Юный гонец, топтавшийся у порога, дал мне также понять, что не хотел бы входить в дом. Причиной этому, решил я, служил всем известный факт, что я делил свое жилье с чужеземцем довольно зловещего облика. Благодаря смуглой сарацинской коже, ироничным манерам и хромой искривленной ноге Озрик внушал опасение правительственным канцеляристам и служил для них постоянным предметом застольных сплетен. Когда-то этот человек был рабом: мой отец купил его, когда я только-только появился на свет. Теперь же он был моим другом и доверенным компаньоном.

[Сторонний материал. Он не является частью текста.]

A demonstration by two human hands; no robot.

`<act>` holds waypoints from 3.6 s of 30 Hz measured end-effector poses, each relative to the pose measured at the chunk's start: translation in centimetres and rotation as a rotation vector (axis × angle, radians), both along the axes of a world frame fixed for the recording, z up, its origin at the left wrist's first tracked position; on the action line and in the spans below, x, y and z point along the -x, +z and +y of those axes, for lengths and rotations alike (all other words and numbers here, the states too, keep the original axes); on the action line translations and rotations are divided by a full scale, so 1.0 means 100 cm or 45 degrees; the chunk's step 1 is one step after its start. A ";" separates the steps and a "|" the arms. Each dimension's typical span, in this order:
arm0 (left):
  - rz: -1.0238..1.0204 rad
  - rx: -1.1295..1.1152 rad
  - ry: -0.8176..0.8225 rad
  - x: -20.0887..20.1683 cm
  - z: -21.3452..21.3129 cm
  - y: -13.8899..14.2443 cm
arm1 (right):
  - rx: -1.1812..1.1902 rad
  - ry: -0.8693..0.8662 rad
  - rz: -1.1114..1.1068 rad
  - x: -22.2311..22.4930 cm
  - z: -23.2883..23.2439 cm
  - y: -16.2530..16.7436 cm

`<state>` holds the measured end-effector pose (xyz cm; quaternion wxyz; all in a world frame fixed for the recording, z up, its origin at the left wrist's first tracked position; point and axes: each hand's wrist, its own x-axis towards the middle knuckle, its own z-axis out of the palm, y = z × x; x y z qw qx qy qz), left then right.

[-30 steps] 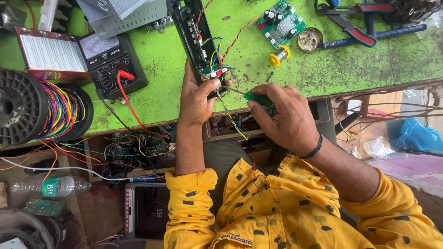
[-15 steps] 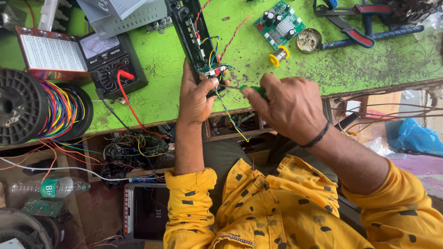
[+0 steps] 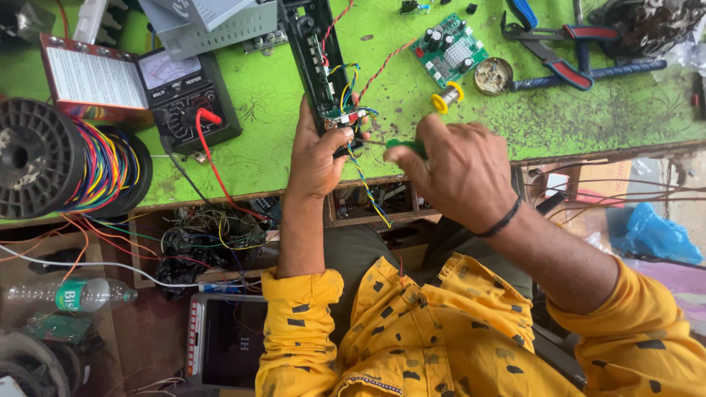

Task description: The person works on a disassembled remote control, using a screwdriver to tighten screws on internal components and pliers to strip wire ends. They repeatedly adjust and reposition wires and small parts within the remote's housing.

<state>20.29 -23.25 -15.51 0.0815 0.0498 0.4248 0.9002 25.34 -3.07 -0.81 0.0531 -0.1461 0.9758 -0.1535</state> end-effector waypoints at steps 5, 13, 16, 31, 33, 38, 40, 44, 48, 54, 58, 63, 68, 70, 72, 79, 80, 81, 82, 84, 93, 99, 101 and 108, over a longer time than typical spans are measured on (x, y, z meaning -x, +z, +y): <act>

Я вернулся в дом, надел на глаз неизменную повязку и взял тяжелый плащ, достававший мне до самых щиколоток. В этот поздний час жаровни в канцеляриях наверняка должны были догореть и погаснуть, а ее помещения славились сквозняками. Затем я отправился вслед за гонцом по дорожкам, крест-накрест пересекавшим королевский квартал Ахена. Идти в сумерках приходилось с опаской, так как повсюду кипела непрерывная стройка. Тут и там без особого порядка были навалены кучи песка, кирпичей и тесаного камня. Каждый вечер возникали временные мастерские и склады, вынуждая прохожих искать обход. Знакомая дорожка вдруг оказывалась перегорожена лесами или барьером перед свежевырытой канавой под фундамент для нового здания. Все время, сколько я знал Карла, король энергично подгонял здесь, на севере, строительство своей новой столицы и не стоял за расходами, стремясь сделать так, чтобы его обиталище стало не хуже Рима. Уже были закончены сокровищница, суд и казармы гарнизона. А вот высоченный зал совета, рассчитанный на места для четырехсот человек, все еще являл собой пустую коробку, да и самое любимое детище Карла – королевская капелла еще не была готова для торжественного освящения. Для нее были заготовлены колокола, мраморные колонны и рельефная бронзовая двустворчатая дверь, отлитая здесь же и изрядно обогатившая владельца литейной мастерской. Но до завершения капеллы было пока далеко: целой армии ремесленников предстояло трудиться еще не один месяц, чтобы вмуровать в цемент яркие мозаики, которые должны были потрясать молящихся.